There are more than 21 universities in Malaysia that have SUKSIS, they are:
- UiTM (Universiti Teknologi MARA, Shah Alam campus)
- UiTM (Universiti Teknologi MARA, Pulau Pinang campus)
- UiTM (Universiti Teknologi MARA, Arau campus)
- UiTM (Universiti Teknologi MARA, Kedah campus)
- UiTM (Universiti Teknologi MARA, Seremban campus)
- UUM (Universiti Utara Malaysia)
- UPM (Universiti Putra Malaysia)
- UKM (Universiti Kebangsaan Malaysia)
- USM (Universiti Sains Malaysia)
- UMK (Universiti Malaysia Kelantan)
- UMS (Universiti Malaysia Sabah)
- UNIMAS (Universiti Malaysia Sarawak)
- UPSI (Universiti Pendidikan Sultan Idris)
- UIA (International Islamic University Malaysia)
- UTM (Universiti Teknologi Malaysia)
- UTHM (Universiti Tun Hussein Onn Malaysia)
- UMT (Universiti Malaysia Terengganu)
- USIM (Universiti Sains Islam Malaysia)
- UniSZA (Universiti Sultan Zainal Abidin)
- UniMAP(Universiti Malaysia Perlis)
- UMP(Universiti Malaysia Pahang)
- UTeM (Universiti Teknikal Malaysia Melaka)
- UM (Universiti Malaya)

The voluntary police corps was officially established on 24 June 2006.
The corps was honoured by the ex-Inspector General of Police, Tan Sri Bakri Hj Omar.
The parade was held at the parade field in UiTM Shah Alam campus and it was led by the acting assistant superintendent of police (ASP) Ezuwar Yahaya, who was assisted by 5 actings Inspectors, 1 Sergeant Major and two Sergeants. There was one honour parade and four platoons.

==First SUKSIS Police Stations==
SUKSIS's corps currently has paid inside the team full a pride this when make his first time this corps set up a first police station at the campus of University of Sabah (UMS). UMS's Vice-chancellor, Prof. Dr. Mohd. Noh Dalimin says, worth about RM5 million that support fully operating expenditure allocation UMS and expected ready 4 January on next year. Idea to create the police station in campus is parallel with the aspirations of Prime Minister, Dato' Seri Abdullah Ahmad Badawi and Inspector-General of Police, Tan Sri Musa Hassan to establish SUKSIS Corps at the institutions of higher learning in Malaysia.

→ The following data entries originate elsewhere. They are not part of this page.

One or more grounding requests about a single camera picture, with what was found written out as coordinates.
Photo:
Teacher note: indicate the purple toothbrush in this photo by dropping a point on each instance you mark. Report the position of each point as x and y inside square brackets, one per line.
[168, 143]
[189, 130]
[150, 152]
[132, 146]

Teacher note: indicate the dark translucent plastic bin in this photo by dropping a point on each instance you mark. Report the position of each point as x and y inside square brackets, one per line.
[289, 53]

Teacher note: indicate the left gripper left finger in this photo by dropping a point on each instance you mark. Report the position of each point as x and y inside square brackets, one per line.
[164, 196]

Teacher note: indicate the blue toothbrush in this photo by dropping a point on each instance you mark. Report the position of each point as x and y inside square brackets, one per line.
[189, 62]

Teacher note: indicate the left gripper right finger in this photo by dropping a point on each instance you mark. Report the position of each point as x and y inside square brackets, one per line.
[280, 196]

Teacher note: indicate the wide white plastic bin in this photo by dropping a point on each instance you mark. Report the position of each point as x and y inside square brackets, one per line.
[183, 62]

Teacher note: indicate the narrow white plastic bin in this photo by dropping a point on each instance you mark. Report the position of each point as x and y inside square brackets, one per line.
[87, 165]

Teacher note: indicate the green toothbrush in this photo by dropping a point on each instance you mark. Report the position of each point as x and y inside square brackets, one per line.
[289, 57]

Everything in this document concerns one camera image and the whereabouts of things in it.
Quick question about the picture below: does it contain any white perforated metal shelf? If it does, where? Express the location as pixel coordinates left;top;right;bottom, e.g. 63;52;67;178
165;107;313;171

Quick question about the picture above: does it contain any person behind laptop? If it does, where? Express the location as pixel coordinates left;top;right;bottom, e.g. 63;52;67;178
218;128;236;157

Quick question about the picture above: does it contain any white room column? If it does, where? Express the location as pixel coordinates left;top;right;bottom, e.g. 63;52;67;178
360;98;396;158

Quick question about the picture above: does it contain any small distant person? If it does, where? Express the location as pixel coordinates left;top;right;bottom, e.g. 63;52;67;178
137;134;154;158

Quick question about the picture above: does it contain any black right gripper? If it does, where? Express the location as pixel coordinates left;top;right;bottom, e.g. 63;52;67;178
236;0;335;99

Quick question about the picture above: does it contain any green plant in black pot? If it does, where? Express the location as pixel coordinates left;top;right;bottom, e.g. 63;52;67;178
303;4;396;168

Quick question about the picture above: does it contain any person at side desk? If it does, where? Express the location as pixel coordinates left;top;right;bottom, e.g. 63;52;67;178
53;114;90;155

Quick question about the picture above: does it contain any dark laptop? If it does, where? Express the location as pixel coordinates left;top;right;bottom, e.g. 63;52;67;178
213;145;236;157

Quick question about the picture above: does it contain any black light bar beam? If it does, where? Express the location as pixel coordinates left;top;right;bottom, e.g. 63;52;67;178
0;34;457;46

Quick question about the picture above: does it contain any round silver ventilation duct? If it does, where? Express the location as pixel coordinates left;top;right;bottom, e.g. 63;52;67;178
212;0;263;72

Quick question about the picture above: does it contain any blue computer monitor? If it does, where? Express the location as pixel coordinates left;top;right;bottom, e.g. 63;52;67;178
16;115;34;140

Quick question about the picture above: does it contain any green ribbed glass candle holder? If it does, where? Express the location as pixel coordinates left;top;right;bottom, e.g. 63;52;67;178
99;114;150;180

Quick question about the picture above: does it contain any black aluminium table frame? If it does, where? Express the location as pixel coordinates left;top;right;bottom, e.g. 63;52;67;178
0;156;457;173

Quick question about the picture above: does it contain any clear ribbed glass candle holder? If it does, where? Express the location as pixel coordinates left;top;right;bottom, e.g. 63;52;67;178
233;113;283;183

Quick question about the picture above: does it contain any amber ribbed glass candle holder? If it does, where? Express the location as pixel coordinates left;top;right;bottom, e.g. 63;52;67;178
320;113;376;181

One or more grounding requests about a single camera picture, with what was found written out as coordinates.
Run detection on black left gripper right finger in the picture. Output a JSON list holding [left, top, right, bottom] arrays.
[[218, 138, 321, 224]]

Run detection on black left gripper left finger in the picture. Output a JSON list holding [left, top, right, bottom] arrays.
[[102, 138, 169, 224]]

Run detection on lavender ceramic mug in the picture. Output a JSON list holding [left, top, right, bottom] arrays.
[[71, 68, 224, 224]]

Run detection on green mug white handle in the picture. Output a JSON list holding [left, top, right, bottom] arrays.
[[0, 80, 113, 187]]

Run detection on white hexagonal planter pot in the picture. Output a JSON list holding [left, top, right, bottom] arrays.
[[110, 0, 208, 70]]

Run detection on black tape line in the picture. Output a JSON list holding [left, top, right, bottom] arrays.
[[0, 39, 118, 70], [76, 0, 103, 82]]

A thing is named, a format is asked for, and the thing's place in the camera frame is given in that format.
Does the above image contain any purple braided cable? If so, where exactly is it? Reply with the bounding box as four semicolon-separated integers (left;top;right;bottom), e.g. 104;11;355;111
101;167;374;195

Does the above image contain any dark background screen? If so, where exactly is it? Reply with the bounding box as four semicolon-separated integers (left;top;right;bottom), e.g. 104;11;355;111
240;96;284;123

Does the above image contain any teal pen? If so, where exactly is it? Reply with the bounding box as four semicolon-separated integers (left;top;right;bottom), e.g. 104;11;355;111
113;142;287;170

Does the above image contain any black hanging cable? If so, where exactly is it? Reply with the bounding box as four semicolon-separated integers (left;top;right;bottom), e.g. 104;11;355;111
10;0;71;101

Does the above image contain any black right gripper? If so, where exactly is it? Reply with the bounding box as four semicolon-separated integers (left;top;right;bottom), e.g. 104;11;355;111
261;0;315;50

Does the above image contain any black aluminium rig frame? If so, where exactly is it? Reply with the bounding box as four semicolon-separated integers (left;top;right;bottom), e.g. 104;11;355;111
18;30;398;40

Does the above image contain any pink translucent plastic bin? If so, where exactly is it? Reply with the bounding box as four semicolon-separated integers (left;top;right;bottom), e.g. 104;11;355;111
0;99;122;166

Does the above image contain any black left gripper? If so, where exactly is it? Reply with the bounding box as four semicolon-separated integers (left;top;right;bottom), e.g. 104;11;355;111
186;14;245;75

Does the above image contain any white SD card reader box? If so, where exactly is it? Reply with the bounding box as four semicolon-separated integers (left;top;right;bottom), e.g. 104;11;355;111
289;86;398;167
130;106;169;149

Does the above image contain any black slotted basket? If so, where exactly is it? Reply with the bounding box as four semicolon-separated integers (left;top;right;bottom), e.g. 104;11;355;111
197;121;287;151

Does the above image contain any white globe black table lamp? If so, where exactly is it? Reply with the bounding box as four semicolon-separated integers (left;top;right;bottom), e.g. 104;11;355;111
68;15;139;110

Willing Mohd. Noh, that police station furnished with facility meet specification a police station like enquiry office, operations room, office space, lock-up, specific store material, transport garage and armoury store.

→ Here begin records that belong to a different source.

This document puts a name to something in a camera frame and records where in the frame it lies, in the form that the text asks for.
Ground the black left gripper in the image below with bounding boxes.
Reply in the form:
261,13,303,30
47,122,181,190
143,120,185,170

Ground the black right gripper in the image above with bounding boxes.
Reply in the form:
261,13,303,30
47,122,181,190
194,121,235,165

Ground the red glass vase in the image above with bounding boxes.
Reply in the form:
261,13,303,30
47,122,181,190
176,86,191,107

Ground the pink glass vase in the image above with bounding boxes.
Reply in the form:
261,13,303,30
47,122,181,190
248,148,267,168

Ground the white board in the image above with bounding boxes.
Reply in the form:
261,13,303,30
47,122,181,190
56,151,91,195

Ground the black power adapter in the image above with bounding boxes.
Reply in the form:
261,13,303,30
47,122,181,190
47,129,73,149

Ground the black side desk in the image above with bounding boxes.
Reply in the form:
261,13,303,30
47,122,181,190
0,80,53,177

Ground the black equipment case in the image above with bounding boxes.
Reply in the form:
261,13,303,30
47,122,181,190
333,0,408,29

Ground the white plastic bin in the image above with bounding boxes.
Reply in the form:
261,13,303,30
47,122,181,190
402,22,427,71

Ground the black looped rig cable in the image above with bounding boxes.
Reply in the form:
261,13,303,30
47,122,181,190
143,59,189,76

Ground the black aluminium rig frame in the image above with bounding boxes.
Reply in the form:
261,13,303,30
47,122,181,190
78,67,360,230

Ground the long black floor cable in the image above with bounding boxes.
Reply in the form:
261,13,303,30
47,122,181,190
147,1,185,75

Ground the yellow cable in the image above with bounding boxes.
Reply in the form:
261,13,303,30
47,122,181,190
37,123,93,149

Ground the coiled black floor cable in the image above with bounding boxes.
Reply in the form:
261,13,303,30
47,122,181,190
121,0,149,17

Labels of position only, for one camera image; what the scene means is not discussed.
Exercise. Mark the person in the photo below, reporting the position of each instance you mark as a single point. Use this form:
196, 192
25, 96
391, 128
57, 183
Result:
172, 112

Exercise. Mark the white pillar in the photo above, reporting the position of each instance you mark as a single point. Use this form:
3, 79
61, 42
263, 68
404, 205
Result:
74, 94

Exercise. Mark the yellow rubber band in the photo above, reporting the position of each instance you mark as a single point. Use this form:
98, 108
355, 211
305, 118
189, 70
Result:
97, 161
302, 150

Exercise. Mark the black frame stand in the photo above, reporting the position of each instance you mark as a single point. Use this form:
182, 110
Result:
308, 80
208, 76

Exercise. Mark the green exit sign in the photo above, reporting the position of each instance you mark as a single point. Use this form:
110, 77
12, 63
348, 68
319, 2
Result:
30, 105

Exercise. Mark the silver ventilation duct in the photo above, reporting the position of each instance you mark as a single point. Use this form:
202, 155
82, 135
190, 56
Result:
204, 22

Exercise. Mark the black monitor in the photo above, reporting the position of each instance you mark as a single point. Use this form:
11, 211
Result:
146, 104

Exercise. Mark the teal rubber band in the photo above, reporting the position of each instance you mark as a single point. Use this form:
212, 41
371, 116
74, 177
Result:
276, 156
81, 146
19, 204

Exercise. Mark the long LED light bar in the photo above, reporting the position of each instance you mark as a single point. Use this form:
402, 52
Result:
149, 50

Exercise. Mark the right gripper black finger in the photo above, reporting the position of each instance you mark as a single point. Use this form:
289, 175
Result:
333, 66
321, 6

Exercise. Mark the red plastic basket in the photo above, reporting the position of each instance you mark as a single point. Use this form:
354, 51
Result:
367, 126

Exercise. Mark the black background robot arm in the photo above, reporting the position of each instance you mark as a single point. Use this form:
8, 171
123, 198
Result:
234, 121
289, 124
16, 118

The police station construction able to produce deep police environment campus apart from as a training centre police in among member SUKSIS and can respond the realised simulation policeman assignment practicality among UMS undergraduate. As well as stated police station construction coincide with challenges available today apart from bridging more co-operation among deep society and police handle crime.

Apart from that said him, the police station not only get help train undergraduate deep UMS police work even become research site and channel idea undergraduate, lecturer and in the intellectual UMS for increase another police excellence.